Parsing html

Thu Jul 8 19:18:32 EDT 2004

C Gillespie wrote:
> Dear All,
> 
> I have hopefully a very simple problem. I wish to parse an html page and
> extract everything between the <body> tags.
> 
> E.g.
> <head>
>     <body>
>         <b>afsdf</b>
>     </body>
> </head>
> 
> Would give
> <body>
>     <b>afsdf</b>
> </body>
> 
> I've been playing about with htmllib with no successful.

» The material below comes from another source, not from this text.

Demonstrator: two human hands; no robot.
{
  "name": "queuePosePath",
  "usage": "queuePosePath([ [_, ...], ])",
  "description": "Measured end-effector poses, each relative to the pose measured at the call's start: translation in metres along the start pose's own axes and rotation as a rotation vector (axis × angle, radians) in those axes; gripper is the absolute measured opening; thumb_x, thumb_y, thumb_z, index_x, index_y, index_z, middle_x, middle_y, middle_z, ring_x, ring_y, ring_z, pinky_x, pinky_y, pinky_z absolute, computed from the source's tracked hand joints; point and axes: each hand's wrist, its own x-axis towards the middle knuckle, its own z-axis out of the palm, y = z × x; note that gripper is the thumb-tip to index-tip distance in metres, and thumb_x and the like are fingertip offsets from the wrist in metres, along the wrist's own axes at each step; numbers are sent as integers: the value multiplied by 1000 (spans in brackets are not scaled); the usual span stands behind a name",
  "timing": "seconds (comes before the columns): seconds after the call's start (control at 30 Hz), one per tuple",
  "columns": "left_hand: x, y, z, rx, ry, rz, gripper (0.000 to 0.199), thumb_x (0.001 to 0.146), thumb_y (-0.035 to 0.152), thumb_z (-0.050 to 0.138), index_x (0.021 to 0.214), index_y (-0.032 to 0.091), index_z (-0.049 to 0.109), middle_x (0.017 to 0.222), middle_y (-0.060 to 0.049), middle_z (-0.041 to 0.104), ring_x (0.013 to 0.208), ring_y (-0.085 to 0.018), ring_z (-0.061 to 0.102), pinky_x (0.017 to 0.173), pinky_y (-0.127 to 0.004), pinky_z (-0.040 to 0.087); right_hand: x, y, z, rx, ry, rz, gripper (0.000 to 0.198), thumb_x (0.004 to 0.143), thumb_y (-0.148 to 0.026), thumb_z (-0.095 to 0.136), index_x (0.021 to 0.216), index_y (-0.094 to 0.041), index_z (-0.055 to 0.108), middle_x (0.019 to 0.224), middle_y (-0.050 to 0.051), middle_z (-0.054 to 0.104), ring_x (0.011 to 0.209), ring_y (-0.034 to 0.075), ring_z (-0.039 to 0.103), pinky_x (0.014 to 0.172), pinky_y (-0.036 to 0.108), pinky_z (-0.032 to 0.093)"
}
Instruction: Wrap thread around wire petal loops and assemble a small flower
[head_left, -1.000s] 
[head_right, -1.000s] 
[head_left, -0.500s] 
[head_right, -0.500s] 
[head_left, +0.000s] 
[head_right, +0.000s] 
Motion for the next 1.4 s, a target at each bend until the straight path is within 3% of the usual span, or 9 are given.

Any suggestions?
> 
> Thanks
> 
> Colin
> 
> 

#--------------------------------------------------------------------------
def TokenizeHTML( s ):
     #return a list containing two types of tokens:
     #   1. html tokens starting with '<' and ending with '>'
     #   2. strings between '>' and '<'
     state   = 0
     htmlStr = ""
     str     = ""
     list    = []
     for ch in s:
         if state == 0: #initial state; detection state
             if ch == '<':
                 state = 1
                 htmlStr += ch
             else:
                 state = 2
                 str += ch
         elif state == 1: #html state; in a <> pair
             htmlStr += ch
             if ch == '>':
                 state = 0
                 list.append(htmlStr)
                 htmlStr = ""
         elif state == 2: #non html state; not in a <> pair
             if ch == '<':
                 state = 1
                 list.append(str)
                 str = ""
                 htmlStr = "<"
             else:
                 str += ch
     if len(str) > 0:
         list.append(str)
     return list